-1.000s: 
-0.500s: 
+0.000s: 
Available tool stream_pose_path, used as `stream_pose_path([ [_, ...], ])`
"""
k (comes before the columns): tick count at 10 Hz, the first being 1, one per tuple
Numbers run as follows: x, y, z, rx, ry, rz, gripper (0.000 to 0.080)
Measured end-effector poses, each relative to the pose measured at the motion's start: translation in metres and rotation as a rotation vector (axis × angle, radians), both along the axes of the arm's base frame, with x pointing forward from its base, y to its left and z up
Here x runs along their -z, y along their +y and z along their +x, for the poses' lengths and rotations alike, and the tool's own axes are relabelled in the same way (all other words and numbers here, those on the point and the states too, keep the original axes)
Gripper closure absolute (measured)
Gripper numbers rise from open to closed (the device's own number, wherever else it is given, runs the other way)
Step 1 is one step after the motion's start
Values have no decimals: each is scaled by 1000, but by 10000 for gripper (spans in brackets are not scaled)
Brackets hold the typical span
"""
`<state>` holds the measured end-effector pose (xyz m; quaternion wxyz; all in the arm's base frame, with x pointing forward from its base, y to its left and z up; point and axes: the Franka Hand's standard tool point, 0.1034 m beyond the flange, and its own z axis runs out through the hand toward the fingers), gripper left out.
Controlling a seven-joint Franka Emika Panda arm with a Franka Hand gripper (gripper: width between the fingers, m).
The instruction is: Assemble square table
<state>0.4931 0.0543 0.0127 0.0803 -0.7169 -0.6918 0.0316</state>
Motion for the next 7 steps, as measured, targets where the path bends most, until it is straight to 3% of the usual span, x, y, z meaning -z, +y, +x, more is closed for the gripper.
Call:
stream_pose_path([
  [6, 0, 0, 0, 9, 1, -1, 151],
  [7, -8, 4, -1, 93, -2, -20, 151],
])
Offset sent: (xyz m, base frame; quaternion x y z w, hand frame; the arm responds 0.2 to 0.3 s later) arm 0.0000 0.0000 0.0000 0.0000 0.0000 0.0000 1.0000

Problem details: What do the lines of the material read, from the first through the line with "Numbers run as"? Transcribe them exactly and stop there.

Answer to this problem:
-1.000s: 
-0.500s: 
+0.000s: 
Available tool stream_pose_path, used as `stream_pose_path([ [_, ...], ])`
"""
k (comes before the columns): tick count at 10 Hz, the first being 1, one per tuple
Numbers run as follows: x, y, z, rx, ry, rz, gripper (0.000 to 0.080)

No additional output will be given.